Sus compañeros de bachillerato recuerdan cómo el 27 de noviembre de 1955 organizó el develamiento de una foto del moncadista Abel Santamaría en un área del recinto del Instituto, acto inédito en un plantel cubano, en medio de la cruel represión que implantara la dictadura. Ese acto, al cual se invitó al dirigente del M-26-7 Armando Hart, fue al decir de sus condiscípulos la chispa que prendió nuevas acciones revolucionarias del estudiantado y la juventud camagüeyanos, liderados por el futuro combatiente El Rubio de la guerrilla del Che.

Suárez Gayol matriculó luego Arquitectura en la Universidad de La Habana y compartió riesgos y manifestaciones con su amigo José Antonio Echeverría. Asumió junto a Gerardo Abréu (Fontán) la dirección de las Brigadas Juveniles del M-26-7 en toda la nación. Conoció las mazmorras de las estaciones policiacas batistianas, las torturas y golpizas.

Al ser liberado, se trasladó a México por órdenes del Movimiento para sumarse a una expedición que se preparaba allí. Desembarcó más tarde en Pinar del Río donde cumplió misiones en la Sierra y el llano. Para sus compañeros en la guerrilla vueltabajera “siempre estuvo en la primera línea de la lucha, en el lugar difícil, fue audaz, decidido, un joven de su tiempo, alegre y con el privilegio de ganarse a los que conocía”.

En Las Villas se incorporó a la columna 8, comandada por el Che. Por sus méritos en combate, recibió los grados de capitán. Ya con la Revolución en el poder, entre otras tareas se desempeñó como viceministro del Azúcar. Asumía esa responsabilidad cuando recibió el llamado del Che para acompañarlo a la gesta de Bolivia. Así, dejó de llamarse Jesús Suárez Gayol, el Capitán, para convertirse en El Rubio. Se incorporó al Ejército de Liberación Nacional de Bolivia el 19 de diciembre de 1966.

La primera sangre derramada

El combatiente internacionalista El Rubio. (Foto: AUTOR NO IDENTIFICADO)

El combatiente internacionalista El Rubio. (Foto: AUTOR NO IDENTIFICADO)

La caída en combate de Jesús Suárez Gayol conmovió profundamente a todos sus compañeros de la guerrilla. “La noche anterior (a su enterramiento) estuvimos todo el tiempo junto a él, dejando un hermano en suelo boliviano”, confesaría ante una periodista Urbano (Leonardo Tamayo, cubano) años después.

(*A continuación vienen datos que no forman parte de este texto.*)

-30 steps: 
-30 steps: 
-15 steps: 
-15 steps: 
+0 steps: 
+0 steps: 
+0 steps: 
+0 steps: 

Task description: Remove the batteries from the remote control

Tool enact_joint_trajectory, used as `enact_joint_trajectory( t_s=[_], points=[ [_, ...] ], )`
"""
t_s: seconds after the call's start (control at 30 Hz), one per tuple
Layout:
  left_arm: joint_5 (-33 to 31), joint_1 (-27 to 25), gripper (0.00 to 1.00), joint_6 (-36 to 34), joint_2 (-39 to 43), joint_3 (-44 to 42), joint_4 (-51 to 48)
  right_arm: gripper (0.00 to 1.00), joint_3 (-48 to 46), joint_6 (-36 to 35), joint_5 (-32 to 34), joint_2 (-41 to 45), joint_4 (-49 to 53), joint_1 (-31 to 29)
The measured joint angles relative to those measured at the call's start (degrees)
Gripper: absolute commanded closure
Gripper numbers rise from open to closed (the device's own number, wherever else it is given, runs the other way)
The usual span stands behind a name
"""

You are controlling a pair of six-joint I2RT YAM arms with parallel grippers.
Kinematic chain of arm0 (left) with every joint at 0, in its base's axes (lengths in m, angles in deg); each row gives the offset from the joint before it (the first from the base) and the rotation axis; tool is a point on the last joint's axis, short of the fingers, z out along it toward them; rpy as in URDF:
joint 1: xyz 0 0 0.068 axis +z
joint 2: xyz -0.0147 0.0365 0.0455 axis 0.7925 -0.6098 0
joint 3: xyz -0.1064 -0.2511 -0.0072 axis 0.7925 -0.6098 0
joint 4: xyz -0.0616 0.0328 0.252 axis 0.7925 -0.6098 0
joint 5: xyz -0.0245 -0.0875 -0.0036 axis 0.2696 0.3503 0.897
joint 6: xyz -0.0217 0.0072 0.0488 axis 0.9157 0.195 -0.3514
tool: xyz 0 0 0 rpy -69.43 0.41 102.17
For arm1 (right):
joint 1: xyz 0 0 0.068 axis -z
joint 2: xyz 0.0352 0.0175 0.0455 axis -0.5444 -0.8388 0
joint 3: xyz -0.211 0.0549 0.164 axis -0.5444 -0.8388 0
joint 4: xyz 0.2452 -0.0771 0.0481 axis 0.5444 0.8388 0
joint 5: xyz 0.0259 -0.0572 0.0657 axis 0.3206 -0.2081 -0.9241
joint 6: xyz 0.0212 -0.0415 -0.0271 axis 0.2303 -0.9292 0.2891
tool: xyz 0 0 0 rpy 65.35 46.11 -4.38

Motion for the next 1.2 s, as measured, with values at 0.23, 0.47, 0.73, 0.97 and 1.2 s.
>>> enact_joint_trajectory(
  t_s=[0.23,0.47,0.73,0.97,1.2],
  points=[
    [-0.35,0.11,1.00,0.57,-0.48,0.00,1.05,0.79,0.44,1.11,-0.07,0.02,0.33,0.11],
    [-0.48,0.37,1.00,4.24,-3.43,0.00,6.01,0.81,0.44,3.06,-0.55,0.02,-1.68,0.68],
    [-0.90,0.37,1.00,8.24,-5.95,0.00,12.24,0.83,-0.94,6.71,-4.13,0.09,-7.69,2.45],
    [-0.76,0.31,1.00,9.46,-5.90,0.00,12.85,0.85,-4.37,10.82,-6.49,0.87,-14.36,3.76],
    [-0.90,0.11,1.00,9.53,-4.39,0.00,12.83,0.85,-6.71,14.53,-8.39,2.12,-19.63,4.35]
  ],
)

Por su parte Pombo (Harry Villegas, cubano) rememora que entonces el Che “hizo un análisis de la personalidad del Rubio, mencionó su espíritu de sacrificio, los cargos que había abandonado por venir a Bolivia a luchar […], lo había seleccionado junto a Rolando como segundo jefe de un frente que pensaba abrir en Chapare”.

En su última evaluación sobre El Rubio, a raíz de su muerte, Che valoró: “Se mostraba como el magnífico cuadro que fue en Cuba. Una pérdida grande”. Entretanto en su Diario, acotaría el 11 de abril: “Por la mañana iniciamos el traslado de todos los enseres y enterramos al Rubio en una pequeña fosa a flor de tierra, dada la falta de materiales”. Y al día siguiente escribiría: “A las 6.30 reuní a todos los combatientes menos los 4 de la resaca para hacer una pequeña recordación del Rubio y significar que la primera sangre derramada fue cubana”.

‑_____________

Fuentes consultadas

El Diario del Che en Bolivia. Los libros Seguidores de un sueño, de Elsa Blaquier, y Pombo, un hombre de la guerrilla del Che, de Harry Villegas. Testimonios recogidos por el periodista Enrique Atiénzar  a compañeros de lucha de Suárez Gayol. Textos publicados por el autor de este trabajo en Granma, BOHEMIA y el portal Cubahora.